Dataset section =>
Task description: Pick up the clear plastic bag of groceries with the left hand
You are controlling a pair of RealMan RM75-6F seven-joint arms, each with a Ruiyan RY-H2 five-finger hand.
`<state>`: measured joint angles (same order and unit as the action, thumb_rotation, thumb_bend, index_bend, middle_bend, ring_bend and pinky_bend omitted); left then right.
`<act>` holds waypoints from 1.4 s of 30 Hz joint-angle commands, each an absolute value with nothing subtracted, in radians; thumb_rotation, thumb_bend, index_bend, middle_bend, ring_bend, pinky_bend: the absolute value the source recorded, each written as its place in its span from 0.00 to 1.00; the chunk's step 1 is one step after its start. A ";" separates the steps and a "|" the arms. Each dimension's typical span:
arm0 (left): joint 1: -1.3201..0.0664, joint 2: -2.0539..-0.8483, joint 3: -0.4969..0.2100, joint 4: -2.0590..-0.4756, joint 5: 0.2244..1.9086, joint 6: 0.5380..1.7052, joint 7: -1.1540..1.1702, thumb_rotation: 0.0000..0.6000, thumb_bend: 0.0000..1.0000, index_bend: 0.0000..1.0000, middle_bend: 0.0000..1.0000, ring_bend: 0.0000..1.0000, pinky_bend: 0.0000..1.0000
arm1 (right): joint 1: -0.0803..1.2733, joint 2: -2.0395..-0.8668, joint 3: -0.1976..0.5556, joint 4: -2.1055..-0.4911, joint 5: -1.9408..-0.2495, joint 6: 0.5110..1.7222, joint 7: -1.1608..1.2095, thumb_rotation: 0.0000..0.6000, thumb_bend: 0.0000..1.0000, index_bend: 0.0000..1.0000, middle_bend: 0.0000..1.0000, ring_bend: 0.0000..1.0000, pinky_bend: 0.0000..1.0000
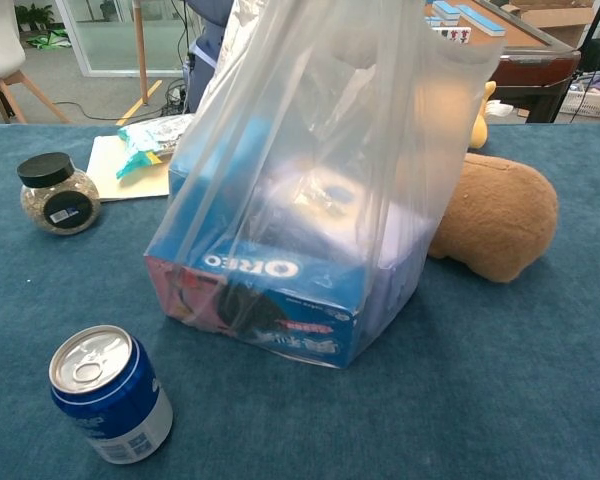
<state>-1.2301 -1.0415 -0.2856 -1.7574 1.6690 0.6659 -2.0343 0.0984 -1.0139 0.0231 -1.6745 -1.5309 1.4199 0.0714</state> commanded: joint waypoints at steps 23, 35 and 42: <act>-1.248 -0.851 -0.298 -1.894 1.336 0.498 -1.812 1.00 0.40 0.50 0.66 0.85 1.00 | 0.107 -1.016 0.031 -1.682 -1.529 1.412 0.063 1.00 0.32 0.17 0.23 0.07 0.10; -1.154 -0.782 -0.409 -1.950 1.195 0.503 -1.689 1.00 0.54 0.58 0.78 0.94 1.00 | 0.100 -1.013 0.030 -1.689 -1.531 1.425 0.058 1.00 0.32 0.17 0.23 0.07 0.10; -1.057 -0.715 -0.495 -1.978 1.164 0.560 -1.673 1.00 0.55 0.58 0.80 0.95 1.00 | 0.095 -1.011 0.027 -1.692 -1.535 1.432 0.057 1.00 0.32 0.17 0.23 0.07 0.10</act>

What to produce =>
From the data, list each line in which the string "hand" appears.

Solution to the exercise =>
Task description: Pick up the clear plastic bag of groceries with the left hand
You are controlling a pair of RealMan RM75-6F seven-joint arms, each with a Ruiyan RY-H2 five-finger hand.

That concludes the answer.